These make a dreary, small canvas, just the "numbed repetitions" of Henry Dean failing to write and dragging his seven-year-old son Horace out for walks on winter-grey Hampstead Heath. French can muster a clever simile, likening Henry's pre-recession sacking from an advertising firm to a "fragile ornament sticking out at the front of an automobile, warning the rest that it was in the process of running into a brick wall." But such threads of wit come buried in layer upon layer of columnist's fluff. Meanwhile the story barely proceeds: Henry moans; his shrewish careerist wife Lori scowls; Horace plays in a world of his own.

Finally, on page 133, French remembers he's writing a novel: "One day, the day on which this whole story really begins..." Soon afterwards Horace, whose child's-eye mockery of his narcissistic parents has been the book's saving grace, decides to climb inside their fridge. The door locks behind him. At first, the Narnia he finds within is a child's idea of a good time, with a succession of breakfast treats served by a compliant old man. Then Horace meets his beloved soft toys in animated form - and finds they've turned into swearing, vicious monsters. Soon the teddy bear and tatty dog are dragging Horace through waterlogged caves and forests made of metal, threatening to kill "anybody who bores us or becomes irritating". French's language, which had been flat with domestic banalities, rises into florid peaks as Horace flees his captors by sea: "The water could be smooth as a rippling sheet or it could explode and heave vastly, tipping the tiny boat sickeningly down its vast temporary slopes."

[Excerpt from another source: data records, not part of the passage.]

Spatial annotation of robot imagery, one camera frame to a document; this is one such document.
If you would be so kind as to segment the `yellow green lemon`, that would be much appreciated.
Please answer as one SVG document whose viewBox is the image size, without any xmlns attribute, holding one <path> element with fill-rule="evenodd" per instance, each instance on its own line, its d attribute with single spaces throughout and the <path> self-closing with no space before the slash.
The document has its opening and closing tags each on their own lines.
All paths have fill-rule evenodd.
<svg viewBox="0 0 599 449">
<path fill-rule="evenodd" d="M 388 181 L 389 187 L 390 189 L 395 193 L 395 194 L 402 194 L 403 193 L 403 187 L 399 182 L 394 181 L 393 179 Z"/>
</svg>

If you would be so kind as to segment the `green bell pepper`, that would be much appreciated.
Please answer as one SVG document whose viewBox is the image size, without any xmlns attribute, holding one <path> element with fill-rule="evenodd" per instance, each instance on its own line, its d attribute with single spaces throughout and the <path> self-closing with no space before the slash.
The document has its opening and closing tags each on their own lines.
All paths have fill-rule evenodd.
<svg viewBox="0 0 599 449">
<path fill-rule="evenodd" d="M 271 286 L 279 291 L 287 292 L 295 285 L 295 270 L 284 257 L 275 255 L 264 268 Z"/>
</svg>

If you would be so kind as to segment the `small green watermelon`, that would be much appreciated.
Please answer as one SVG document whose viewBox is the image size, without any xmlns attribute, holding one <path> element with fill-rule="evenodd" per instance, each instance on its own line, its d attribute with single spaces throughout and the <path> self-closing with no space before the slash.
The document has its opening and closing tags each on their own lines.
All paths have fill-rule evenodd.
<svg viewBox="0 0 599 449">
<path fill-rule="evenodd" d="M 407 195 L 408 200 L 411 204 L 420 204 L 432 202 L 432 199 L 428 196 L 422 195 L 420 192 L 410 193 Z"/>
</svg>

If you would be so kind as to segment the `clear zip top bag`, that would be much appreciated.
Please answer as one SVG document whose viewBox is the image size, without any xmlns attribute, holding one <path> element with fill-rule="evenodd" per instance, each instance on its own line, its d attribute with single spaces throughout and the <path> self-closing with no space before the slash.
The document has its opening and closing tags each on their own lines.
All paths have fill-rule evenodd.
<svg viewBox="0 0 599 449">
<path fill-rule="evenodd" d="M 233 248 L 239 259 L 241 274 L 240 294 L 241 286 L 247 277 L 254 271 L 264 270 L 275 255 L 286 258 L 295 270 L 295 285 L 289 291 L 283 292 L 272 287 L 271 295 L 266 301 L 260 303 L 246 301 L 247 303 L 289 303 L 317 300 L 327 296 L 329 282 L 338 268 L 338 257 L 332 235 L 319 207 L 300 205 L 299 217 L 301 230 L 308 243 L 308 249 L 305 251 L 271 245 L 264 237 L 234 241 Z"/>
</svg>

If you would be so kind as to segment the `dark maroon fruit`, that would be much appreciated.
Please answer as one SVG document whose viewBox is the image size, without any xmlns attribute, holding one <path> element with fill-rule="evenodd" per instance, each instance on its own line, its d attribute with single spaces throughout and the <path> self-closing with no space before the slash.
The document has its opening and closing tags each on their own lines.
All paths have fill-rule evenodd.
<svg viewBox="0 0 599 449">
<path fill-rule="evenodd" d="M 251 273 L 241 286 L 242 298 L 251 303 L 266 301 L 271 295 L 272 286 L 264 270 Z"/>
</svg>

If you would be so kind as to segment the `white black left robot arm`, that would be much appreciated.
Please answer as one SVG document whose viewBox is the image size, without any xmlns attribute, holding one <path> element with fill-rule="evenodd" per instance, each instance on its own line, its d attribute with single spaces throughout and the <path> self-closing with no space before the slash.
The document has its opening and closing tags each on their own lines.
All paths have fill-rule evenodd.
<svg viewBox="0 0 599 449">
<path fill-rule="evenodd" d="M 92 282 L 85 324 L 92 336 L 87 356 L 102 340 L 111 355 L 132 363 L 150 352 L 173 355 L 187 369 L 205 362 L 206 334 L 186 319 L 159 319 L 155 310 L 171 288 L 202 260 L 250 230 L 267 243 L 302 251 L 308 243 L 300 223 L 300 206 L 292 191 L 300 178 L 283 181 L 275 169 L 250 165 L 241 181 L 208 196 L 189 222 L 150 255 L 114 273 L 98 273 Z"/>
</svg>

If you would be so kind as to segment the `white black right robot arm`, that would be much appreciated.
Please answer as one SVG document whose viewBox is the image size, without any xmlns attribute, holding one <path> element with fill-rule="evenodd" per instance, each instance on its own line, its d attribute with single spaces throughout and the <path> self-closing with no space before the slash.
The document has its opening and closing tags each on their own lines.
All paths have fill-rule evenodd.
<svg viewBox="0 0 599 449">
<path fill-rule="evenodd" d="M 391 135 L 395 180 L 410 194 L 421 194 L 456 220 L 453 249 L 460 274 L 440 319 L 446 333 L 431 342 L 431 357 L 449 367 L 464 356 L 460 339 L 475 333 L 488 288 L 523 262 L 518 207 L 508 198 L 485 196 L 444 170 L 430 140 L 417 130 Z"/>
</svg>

Unfortunately, the tedious Henry chooses this moment to open the fridge. A numb Horace is hauled out, his hallucination halted, and the last section of the book given over to an extended self-flagellation from Lori about her generation's comfortable despair. "I'm aware this is a major non- insight," she says during one agonised dinner- table gathering, "We're all in our late thirties now." Horace's nightmare aside, she has caught this book perfectly.